Your task – Please set down each line of the data again, unchanged.

Data supplied –
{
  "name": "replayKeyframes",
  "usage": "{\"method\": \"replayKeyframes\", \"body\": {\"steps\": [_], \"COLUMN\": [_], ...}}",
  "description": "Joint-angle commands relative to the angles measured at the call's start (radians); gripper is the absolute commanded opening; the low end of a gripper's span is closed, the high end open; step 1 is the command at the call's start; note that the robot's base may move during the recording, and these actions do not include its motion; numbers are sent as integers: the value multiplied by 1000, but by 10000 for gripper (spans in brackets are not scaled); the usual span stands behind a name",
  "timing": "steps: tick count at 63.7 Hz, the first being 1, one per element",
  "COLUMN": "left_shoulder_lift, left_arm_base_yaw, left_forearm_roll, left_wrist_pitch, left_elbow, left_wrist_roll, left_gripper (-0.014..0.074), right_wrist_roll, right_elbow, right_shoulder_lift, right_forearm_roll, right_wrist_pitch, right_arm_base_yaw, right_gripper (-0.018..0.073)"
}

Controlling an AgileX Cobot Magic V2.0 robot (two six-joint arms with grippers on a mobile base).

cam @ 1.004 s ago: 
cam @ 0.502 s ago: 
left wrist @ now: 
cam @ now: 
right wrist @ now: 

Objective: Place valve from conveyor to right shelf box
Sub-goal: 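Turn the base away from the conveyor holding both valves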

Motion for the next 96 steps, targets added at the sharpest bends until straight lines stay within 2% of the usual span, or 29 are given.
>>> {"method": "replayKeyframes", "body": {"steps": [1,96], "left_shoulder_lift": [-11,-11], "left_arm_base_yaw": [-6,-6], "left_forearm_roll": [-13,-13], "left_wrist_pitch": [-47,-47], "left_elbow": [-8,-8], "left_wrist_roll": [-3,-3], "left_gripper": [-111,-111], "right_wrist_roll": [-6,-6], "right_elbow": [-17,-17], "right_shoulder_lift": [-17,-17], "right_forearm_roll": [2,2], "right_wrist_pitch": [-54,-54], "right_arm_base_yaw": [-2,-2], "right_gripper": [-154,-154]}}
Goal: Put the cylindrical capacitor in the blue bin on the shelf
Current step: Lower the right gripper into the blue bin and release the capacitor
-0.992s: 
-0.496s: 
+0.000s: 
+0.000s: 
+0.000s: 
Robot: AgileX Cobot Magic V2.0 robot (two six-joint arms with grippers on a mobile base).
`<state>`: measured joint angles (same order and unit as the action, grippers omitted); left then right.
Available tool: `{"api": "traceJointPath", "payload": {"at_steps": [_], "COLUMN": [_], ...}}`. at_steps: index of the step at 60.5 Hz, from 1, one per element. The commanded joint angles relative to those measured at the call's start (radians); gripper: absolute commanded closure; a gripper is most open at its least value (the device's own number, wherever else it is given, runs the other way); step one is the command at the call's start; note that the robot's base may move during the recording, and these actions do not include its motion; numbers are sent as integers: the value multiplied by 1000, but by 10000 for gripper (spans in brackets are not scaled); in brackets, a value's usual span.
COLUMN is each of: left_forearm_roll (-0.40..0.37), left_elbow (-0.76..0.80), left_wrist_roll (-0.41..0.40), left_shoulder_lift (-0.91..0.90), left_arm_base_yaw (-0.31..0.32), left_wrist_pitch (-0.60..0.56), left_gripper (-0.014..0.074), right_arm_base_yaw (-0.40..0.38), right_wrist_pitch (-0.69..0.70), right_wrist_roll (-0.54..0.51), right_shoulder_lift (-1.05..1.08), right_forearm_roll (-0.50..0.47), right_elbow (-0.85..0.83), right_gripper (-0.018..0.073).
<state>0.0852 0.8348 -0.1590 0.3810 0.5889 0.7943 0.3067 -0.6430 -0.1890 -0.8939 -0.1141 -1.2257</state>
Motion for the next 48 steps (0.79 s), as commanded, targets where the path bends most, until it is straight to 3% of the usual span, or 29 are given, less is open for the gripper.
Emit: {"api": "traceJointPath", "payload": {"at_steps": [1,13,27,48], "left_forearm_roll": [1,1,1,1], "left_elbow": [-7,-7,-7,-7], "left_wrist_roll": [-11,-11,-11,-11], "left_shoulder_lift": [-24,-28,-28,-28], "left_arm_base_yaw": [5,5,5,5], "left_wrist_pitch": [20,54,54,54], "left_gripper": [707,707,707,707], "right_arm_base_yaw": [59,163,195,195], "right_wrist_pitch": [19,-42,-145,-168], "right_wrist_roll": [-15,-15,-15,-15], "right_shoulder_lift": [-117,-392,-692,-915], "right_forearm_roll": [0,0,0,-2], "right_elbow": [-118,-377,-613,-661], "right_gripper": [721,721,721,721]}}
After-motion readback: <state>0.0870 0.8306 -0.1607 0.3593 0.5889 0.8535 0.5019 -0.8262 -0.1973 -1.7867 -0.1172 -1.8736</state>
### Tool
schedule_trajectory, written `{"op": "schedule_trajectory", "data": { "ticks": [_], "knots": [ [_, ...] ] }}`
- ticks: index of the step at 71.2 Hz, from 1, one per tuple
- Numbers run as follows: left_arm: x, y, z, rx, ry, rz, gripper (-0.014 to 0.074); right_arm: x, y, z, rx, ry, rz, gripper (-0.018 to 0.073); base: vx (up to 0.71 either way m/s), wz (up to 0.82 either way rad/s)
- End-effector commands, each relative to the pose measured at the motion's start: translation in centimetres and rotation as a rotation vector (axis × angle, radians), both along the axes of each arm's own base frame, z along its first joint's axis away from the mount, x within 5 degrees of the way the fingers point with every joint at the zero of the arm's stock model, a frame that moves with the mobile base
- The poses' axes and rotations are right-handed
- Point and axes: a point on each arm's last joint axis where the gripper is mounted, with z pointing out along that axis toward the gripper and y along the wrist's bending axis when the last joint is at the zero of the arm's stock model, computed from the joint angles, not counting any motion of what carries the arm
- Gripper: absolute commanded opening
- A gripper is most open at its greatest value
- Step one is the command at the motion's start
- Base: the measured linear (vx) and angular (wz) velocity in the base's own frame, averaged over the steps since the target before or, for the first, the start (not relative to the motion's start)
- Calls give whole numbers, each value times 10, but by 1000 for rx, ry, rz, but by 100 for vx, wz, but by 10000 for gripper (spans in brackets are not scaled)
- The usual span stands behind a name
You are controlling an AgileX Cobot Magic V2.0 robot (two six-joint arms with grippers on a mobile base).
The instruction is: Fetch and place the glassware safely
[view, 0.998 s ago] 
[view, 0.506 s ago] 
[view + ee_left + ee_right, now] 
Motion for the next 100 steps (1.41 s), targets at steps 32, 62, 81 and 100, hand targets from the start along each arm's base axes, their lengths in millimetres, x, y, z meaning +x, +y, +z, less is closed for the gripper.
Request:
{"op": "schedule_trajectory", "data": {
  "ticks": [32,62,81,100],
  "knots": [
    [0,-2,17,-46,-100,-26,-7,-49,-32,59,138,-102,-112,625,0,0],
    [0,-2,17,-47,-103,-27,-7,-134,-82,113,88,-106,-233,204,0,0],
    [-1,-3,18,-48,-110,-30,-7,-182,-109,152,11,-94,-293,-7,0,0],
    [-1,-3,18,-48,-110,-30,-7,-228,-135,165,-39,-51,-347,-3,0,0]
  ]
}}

Response below –
{
  "name": "replayKeyframes",
  "usage": "{\"method\": \"replayKeyframes\", \"body\": {\"steps\": [_], \"COLUMN\": [_], ...}}",
  "description": "Joint-angle commands relative to the angles measured at the call's start (radians); gripper is the absolute commanded opening; the low end of a gripper's span is closed, the high end open; step 1 is the command at the call's start; note that the robot's base may move during the recording, and these actions do not include its motion; numbers are sent as integers: the value multiplied by 1000, but by 10000 for gripper (spans in brackets are not scaled); the usual span stands behind a name",
  "timing": "steps: tick count at 63.7 Hz, the first being 1, one per element",
  "COLUMN": "left_shoulder_lift, left_arm_base_yaw, left_forearm_roll, left_wrist_pitch, left_elbow, left_wrist_roll, left_gripper (-0.014..0.074), right_wrist_roll, right_elbow, right_shoulder_lift, right_forearm_roll, right_wrist_pitch, right_arm_base_yaw, right_gripper (-0.018..0.073)"
}

Controlling an AgileX Cobot Magic V2.0 robot (two six-joint arms with grippers on a mobile base).

cam @ 1.004 s ago: 
cam @ 0.502 s ago: 
left wrist @ now: 
cam @ now: 
right wrist @ now: 

Objective: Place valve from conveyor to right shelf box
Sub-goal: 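Turn the base away from the conveyor holding both valves
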
Motion for the next 96 steps, targets added at the sharpest bends until straight lines stay within 2% of the usual span, or 29 are given.
>>> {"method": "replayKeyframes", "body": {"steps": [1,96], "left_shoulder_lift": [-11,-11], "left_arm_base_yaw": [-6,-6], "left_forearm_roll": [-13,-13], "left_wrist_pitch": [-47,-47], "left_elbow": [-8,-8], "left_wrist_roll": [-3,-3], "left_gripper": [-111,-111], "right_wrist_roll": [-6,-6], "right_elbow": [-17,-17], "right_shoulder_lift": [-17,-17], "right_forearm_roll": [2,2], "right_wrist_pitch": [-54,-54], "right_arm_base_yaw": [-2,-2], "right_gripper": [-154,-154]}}
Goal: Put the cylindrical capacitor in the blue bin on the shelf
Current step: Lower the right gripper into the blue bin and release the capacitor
-0.992s: 
-0.496s: 
+0.000s: 
+0.000s: 
+0.000s: 
Robot: AgileX Cobot Magic V2.0 robot (two six-joint arms with grippers on a mobile base).
`<state>`: measured joint angles (same order and unit as the action, grippers omitted); left then right.
Available tool: `{"api": "traceJointPath", "payload": {"at_steps": [_], "COLUMN": [_], ...}}`. at_steps: index of the step at 60.5 Hz, from 1, one per element. The commanded joint angles relative to those measured at the call's start (radians); gripper: absolute commanded closure; a gripper is most open at its least value (the device's own number, wherever else it is given, runs the other way); step one is the command at the call's start; note that the robot's base may move during the recording, and these actions do not include its motion; numbers are sent as integers: the value multiplied by 1000, but by 10000 for gripper (spans in brackets are not scaled); in brackets, a value's usual span.
COLUMN is each of: left_forearm_roll (-0.40..0.37), left_elbow (-0.76..0.80), left_wrist_roll (-0.41..0.40), left_shoulder_lift (-0.91..0.90), left_arm_base_yaw (-0.31..0.32), left_wrist_pitch (-0.60..0.56), left_gripper (-0.014..0.074), right_arm_base_yaw (-0.40..0.38), right_wrist_pitch (-0.69..0.70), right_wrist_roll (-0.54..0.51), right_shoulder_lift (-1.05..1.08), right_forearm_roll (-0.50..0.47), right_elbow (-0.85..0.83), right_gripper (-0.018..0.073).
<state>0.0852 0.8348 -0.1590 0.3810 0.5889 0.7943 0.3067 -0.6430 -0.1890 -0.8939 -0.1141 -1.2257</state>
Motion for the next 48 steps (0.79 s), as commanded, targets where the path bends most, until it is straight to 3% of the usual span, or 29 are given, less is open for the gripper.
Emit: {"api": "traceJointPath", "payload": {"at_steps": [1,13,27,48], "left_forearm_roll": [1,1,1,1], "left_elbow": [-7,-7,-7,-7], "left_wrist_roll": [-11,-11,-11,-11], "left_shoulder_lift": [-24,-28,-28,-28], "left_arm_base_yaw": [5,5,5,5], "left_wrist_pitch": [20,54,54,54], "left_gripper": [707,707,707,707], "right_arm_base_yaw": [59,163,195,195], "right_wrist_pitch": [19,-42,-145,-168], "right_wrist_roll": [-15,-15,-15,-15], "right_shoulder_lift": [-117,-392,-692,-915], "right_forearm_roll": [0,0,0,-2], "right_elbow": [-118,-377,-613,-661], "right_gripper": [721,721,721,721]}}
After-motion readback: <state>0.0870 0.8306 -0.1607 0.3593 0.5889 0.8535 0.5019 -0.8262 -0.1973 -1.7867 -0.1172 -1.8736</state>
### Tool
schedule_trajectory, written `{"op": "schedule_trajectory", "data": { "ticks": [_], "knots": [ [_, ...] ] }}`
- ticks: index of the step at 71.2 Hz, from 1, one per tuple
- Numbers run as follows: left_arm: x, y, z, rx, ry, rz, gripper (-0.014 to 0.074); right_arm: x, y, z, rx, ry, rz, gripper (-0.018 to 0.073); base: vx (up to 0.71 either way m/s), wz (up to 0.82 either way rad/s)
- End-effector commands, each relative to the pose measured at the motion's start: translation in centimetres and rotation as a rotation vector (axis × angle, radians), both along the axes of each arm's own base frame, z along its first joint's axis away from the mount, x within 5 degrees of the way the fingers point with every joint at the zero of the arm's stock model, a frame that moves with the mobile base
- The poses' axes and rotations are right-handed
- Point and axes: a point on each arm's last joint axis where the gripper is mounted, with z pointing out along that axis toward the gripper and y along the wrist's bending axis when the last joint is at the zero of the arm's stock model, computed from the joint angles, not counting any motion of what carries the arm
- Gripper: absolute commanded opening
- A gripper is most open at its greatest value
- Step one is the command at the motion's start
- Base: the measured linear (vx) and angular (wz) velocity in the base's own frame, averaged over the steps since the target before or, for the first, the start (not relative to the motion's start)
- Calls give whole numbers, each value times 10, but by 1000 for rx, ry, rz, but by 100 for vx, wz, but by 10000 for gripper (spans in brackets are not scaled)
- The usual span stands behind a name
You are controlling an AgileX Cobot Magic V2.0 robot (two six-joint arms with grippers on a mobile base).
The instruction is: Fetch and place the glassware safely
[view, 0.998 s ago] 
[view, 0.506 s ago] 
[view + ee_left + ee_right, now] 
Motion for the next 100 steps (1.41 s), targets at steps 32, 62, 81 and 100, hand targets from the start along each arm's base axes, their lengths in millimetres, x, y, z meaning +x, +y, +z, less is closed for the gripper.
Request:
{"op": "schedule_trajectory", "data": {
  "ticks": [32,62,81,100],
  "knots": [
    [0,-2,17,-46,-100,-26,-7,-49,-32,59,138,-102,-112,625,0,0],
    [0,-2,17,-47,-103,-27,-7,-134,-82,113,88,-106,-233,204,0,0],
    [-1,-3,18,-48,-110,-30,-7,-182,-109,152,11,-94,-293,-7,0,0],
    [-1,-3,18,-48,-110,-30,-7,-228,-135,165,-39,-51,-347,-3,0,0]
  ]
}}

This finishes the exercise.